冷え切った皮膚でも抱いといて
 きっと、そういう、雰囲気だった。頬に触れていた神崎の手が、滑るように首の後ろに移動する。呑み込まれるように、流されるように、顔を近づけてくる神崎に、俺はずっと、触れてほしかった。アイスでも、冷たくても、求めてほしかった。アイスだから、冷たいから、その温もりに抱かれたかった。その温もりで溶かしてほしかった。それなのに、神崎に応えるように力を抜いて、受け入れようとしたのに、彼は。俺の期待を残酷に裏切るように、唇が重なる寸前で、やめた。躊躇した。吐息は既に、空気中で交わっていたのに。

 近づいて、また、離れる。自分の行動を恥じるように顔を背け、ごめん、と謝ってきそうな雰囲気を醸し出している神崎に、腹の中をぐちゃぐちゃに掻き回されているような苛立ちを覚えた。なんで。どうして。神崎。
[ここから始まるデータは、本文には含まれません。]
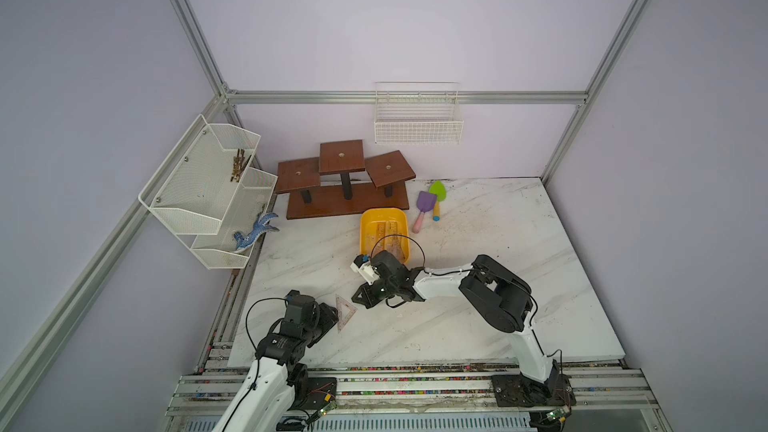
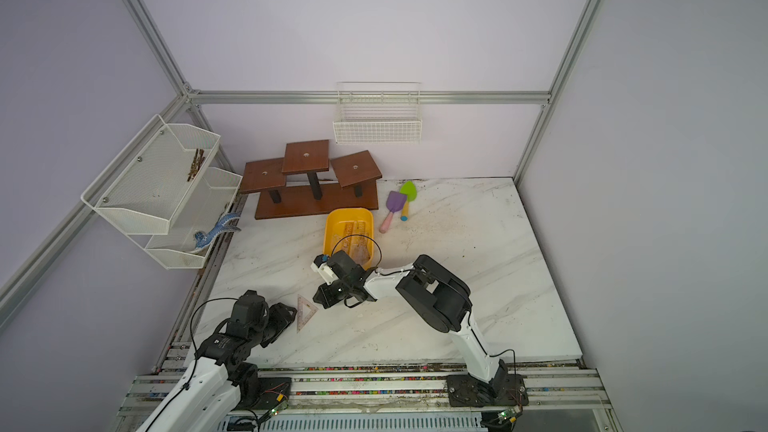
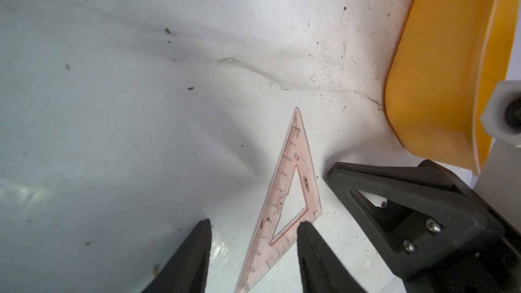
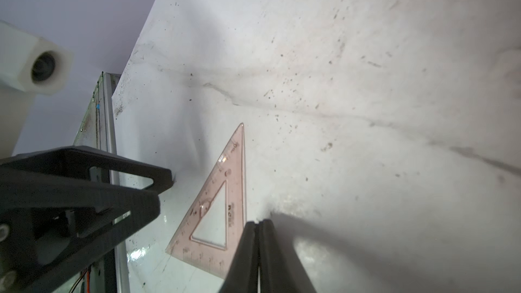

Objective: Put the scattered rulers into the storage box
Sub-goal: Adjust the ruler at the center of the board.

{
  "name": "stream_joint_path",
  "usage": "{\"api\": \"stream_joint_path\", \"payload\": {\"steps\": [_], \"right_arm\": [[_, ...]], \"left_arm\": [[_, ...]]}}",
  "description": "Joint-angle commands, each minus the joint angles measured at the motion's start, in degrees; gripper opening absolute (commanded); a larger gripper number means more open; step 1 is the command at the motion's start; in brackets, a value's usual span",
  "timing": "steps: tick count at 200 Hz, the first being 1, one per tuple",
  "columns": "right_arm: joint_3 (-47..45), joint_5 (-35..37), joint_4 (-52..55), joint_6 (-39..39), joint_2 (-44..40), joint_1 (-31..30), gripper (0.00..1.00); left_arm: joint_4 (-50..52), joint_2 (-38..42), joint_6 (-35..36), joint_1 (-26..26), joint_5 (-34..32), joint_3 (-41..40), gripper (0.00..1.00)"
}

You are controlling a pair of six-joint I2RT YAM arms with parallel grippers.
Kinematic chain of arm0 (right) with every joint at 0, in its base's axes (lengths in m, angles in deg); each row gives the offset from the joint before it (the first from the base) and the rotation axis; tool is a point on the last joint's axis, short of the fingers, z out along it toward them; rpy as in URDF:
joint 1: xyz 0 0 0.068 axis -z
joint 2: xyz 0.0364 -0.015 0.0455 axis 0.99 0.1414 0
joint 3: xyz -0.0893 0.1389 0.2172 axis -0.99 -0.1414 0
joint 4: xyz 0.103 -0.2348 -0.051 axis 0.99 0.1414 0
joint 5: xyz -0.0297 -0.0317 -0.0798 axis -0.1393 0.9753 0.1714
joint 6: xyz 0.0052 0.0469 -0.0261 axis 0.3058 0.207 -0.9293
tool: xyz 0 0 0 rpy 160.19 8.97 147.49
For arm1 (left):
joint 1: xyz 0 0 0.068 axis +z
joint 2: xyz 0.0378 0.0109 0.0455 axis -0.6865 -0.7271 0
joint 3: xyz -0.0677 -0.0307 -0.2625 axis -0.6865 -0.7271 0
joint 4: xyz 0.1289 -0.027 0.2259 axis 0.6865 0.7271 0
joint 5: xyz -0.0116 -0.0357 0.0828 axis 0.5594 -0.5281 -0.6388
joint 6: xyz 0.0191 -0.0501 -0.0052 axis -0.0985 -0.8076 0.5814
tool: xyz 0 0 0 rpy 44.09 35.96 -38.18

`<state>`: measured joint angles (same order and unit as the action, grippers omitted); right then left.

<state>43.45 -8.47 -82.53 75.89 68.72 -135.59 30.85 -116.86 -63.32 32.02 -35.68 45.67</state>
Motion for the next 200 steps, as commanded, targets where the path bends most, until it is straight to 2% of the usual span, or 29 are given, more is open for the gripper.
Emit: {"api": "stream_joint_path", "payload": {"steps": [1, 66, 81, 114, 137, 200], "right_arm": [[-2.2, -0.3, 0.8, 0.7, 0.1, -1.6, 0.09], [-6.0, -3.6, -3.5, 4.7, -2.0, -3.7, 0.09], [-5.9, -5.8, -4.7, 5.4, -1.4, -3.8, 0.09], [-5.8, -10.8, -8.2, 6.3, -2.2, -2.4, 0.09], [-4.7, -10.0, -9.1, 6.0, -2.8, -1.1, 0.09], [2.2, -10.0, -5.8, 4.5, 2.8, -1.1, 0.06]], "left_arm": [[6.3, 0.6, -1.3, 0.0, -3.3, 0.8, 0.55], [10.4, 7.0, -3.2, -0.1, -6.3, 0.5, 0.56], [10.6, 7.9, -1.7, -0.1, -6.5, 0.8, 0.62], [11.8, 10.2, -2.5, -0.2, -6.2, 0.5, 0.65], [12.6, 11.1, -3.0, -0.3, -6.8, 0.4, 0.65], [13.3, 10.2, -3.7, -0.7, -7.1, 0.5, 0.65]]}}
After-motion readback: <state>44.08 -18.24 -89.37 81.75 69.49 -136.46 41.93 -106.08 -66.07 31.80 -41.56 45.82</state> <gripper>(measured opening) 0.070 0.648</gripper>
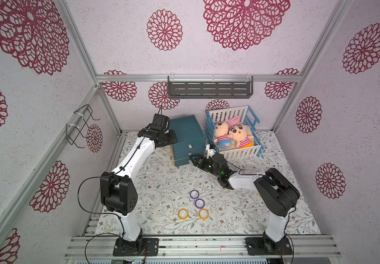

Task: Place the transparent tape into the drawer according to color
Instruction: Open the drawer in the storage box.

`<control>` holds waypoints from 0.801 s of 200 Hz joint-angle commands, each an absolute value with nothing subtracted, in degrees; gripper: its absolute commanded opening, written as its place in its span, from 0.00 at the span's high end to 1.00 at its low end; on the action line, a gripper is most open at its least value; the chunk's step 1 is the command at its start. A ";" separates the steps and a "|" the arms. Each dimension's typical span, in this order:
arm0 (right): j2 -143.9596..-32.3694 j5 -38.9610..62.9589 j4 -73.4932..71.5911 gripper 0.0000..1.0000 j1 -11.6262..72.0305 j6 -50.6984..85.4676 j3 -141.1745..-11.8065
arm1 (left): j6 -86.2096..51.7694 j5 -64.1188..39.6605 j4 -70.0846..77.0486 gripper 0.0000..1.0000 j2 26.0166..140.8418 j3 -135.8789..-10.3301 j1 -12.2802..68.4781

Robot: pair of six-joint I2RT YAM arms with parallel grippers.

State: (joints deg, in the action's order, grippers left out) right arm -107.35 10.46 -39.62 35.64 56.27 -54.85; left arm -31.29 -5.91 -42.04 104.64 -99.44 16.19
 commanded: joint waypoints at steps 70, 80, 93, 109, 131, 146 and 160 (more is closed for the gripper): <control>-113.56 12.22 -49.54 0.44 33.93 65.00 -58.70 | -30.49 -6.94 -43.33 0.63 104.41 -98.00 16.00; -114.11 12.31 -49.98 0.45 33.73 65.62 -59.10 | -30.58 -6.94 -43.24 0.63 104.43 -98.00 16.00; -114.79 12.48 -50.41 0.46 33.68 66.16 -59.65 | -30.52 -6.94 -43.33 0.63 104.34 -97.93 15.95; -115.47 12.68 -51.03 0.47 33.51 66.90 -60.06 | -30.47 -6.95 -43.49 0.63 104.24 -98.02 15.99; -116.56 12.91 -51.76 0.49 33.40 67.73 -60.53 | -30.30 -6.90 -43.73 0.63 103.89 -98.00 16.00; -117.13 13.17 -52.31 0.50 33.42 68.23 -60.81 | -30.22 -6.77 -43.92 0.63 103.80 -98.07 15.99; -117.58 13.36 -52.52 0.50 33.40 68.47 -61.19 | -30.23 -6.62 -43.97 0.63 103.71 -98.06 15.99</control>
State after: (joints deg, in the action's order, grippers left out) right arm -116.84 12.16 -49.25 33.85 67.13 -59.44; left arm -31.29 -6.11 -41.91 104.60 -99.35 16.16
そこまでしておいて、どうして途中で壁を作るのか。いっそめちゃくちゃに、乱暴に、自分勝手に、自分本位に、抱いてくれたら、嫌いになれるかもしれないのに。恋に、苦しまなくて済むようになるかもしれないのに。

 キスしそうになったことに気まずさを感じている神崎の行動は、矛盾している。唇で触れることを躊躇っているくせに、掴んだ手首は離さないなんて。溢れる何かを我慢するように、その手に力が入っているなんて。

 俺との関係を続ける中で、超えられない一線を、超えてはならない一線を、神崎は自ら引いている。俺は何もしていないのに。敢えて、無防備なまま振る舞っているのに。